-- Exercise --
Below you will find a set of lines. Repeat them all exactly.

-- Source material --

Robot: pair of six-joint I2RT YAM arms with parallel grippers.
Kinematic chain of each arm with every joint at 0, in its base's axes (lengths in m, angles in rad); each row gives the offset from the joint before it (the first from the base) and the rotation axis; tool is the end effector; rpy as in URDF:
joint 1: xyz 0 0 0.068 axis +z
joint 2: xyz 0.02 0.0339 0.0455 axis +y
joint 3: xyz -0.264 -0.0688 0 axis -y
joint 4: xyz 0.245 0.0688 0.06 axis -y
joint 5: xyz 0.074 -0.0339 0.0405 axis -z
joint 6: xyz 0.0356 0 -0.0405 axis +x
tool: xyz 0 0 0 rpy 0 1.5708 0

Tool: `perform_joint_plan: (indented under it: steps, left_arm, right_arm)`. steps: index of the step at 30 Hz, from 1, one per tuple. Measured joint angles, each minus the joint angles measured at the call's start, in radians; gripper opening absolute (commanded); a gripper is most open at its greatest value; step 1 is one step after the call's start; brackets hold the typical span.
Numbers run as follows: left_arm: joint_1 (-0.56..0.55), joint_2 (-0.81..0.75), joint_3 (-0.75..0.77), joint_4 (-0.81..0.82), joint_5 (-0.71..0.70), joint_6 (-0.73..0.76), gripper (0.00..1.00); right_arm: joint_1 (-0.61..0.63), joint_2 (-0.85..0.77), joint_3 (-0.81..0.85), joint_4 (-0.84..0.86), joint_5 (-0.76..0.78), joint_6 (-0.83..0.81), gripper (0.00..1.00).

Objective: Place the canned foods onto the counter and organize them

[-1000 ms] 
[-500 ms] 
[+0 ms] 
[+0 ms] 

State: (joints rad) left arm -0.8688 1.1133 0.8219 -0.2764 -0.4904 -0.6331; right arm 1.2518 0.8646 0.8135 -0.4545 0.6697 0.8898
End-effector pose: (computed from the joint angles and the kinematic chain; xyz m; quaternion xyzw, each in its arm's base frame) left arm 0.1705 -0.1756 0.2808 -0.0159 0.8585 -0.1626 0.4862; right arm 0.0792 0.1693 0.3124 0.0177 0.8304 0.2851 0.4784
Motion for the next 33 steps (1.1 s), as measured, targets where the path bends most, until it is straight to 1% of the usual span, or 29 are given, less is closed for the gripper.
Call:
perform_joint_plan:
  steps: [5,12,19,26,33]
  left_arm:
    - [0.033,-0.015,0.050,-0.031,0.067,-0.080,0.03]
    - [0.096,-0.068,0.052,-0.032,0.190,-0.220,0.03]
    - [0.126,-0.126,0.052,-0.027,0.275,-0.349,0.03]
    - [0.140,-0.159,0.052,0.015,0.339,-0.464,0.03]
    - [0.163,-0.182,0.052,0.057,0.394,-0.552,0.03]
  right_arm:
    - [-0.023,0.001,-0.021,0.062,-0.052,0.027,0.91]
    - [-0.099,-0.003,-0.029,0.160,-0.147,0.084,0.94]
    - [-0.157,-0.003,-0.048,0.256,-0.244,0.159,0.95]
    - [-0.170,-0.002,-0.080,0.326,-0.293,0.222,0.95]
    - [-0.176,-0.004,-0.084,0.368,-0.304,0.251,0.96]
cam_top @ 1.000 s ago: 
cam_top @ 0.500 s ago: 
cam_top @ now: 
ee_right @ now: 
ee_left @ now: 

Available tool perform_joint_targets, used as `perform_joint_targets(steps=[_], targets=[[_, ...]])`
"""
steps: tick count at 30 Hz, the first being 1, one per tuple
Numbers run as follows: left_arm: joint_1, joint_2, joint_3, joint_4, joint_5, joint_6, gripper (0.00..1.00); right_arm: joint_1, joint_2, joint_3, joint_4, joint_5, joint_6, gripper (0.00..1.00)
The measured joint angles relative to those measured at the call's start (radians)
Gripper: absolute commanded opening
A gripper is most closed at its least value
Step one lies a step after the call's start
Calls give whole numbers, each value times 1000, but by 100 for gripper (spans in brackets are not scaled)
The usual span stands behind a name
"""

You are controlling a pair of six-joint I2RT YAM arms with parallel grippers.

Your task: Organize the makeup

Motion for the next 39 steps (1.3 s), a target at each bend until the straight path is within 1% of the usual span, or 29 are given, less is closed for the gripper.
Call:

-- Exercise result --
Robot: pair of six-joint I2RT YAM arms with parallel grippers.
Kinematic chain of each arm with every joint at 0, in its base's axes (lengths in m, angles in rad); each row gives the offset from the joint before it (the first from the base) and the rotation axis; tool is the end effector; rpy as in URDF:
joint 1: xyz 0 0 0.068 axis +z
joint 2: xyz 0.02 0.0339 0.0455 axis +y
joint 3: xyz -0.264 -0.0688 0 axis -y
joint 4: xyz 0.245 0.0688 0.06 axis -y
joint 5: xyz 0.074 -0.0339 0.0405 axis -z
joint 6: xyz 0.0356 0 -0.0405 axis +x
tool: xyz 0 0 0 rpy 0 1.5708 0

Tool: `perform_joint_plan: (indented under it: steps, left_arm, right_arm)`. steps: index of the step at 30 Hz, from 1, one per tuple. Measured joint angles, each minus the joint angles measured at the call's start, in radians; gripper opening absolute (commanded); a gripper is most open at its greatest value; step 1 is one step after the call's start; brackets hold the typical span.
Numbers run as follows: left_arm: joint_1 (-0.56..0.55), joint_2 (-0.81..0.75), joint_3 (-0.75..0.77), joint_4 (-0.81..0.82), joint_5 (-0.71..0.70), joint_6 (-0.73..0.76), gripper (0.00..1.00); right_arm: joint_1 (-0.61..0.63), joint_2 (-0.85..0.77), joint_3 (-0.81..0.85), joint_4 (-0.84..0.86), joint_5 (-0.76..0.78), joint_6 (-0.83..0.81), gripper (0.00..1.00).

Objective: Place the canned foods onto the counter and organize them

[-1000 ms] 
[-500 ms] 
[+0 ms] 
[+0 ms] 

State: (joints rad) left arm -0.8688 1.1133 0.8219 -0.2764 -0.4904 -0.6331; right arm 1.2518 0.8646 0.8135 -0.4545 0.6697 0.8898
End-effector pose: (computed from the joint angles and the kinematic chain; xyz m; quaternion xyzw, each in its arm's base frame) left arm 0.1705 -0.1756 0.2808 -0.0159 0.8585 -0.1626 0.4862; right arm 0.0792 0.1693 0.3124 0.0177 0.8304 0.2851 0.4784
Motion for the next 33 steps (1.1 s), as measured, targets where the path bends most, until it is straight to 1% of the usual span, or 29 are given, less is closed for the gripper.
Call:
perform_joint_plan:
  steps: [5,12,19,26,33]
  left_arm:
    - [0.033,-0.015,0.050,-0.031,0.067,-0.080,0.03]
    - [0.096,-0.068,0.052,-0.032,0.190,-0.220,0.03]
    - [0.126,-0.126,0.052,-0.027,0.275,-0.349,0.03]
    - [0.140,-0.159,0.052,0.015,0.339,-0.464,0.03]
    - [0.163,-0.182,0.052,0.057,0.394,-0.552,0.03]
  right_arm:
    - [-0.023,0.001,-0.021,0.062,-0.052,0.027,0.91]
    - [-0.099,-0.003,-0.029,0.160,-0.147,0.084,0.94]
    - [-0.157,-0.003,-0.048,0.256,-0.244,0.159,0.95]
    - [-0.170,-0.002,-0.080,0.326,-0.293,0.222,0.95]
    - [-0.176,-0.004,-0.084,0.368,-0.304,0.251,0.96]
cam_top @ 1.000 s ago: 
cam_top @ 0.500 s ago: 
cam_top @ now: 
ee_right @ now: 
ee_left @ now: 

Available tool perform_joint_targets, used as `perform_joint_targets(steps=[_], targets=[[_, ...]])`
"""
steps: tick count at 30 Hz, the first being 1, one per tuple
Numbers run as follows: left_arm: joint_1, joint_2, joint_3, joint_4, joint_5, joint_6, gripper (0.00..1.00); right_arm: joint_1, joint_2, joint_3, joint_4, joint_5, joint_6, gripper (0.00..1.00)
The measured joint angles relative to those measured at the call's start (radians)
Gripper: absolute commanded opening
A gripper is most closed at its least value
Step one lies a step after the call's start
Calls give whole numbers, each value times 1000, but by 100 for gripper (spans in brackets are not scaled)
The usual span stands behind a name
"""

You are controlling a pair of six-joint I2RT YAM arms with parallel grippers.

Your task: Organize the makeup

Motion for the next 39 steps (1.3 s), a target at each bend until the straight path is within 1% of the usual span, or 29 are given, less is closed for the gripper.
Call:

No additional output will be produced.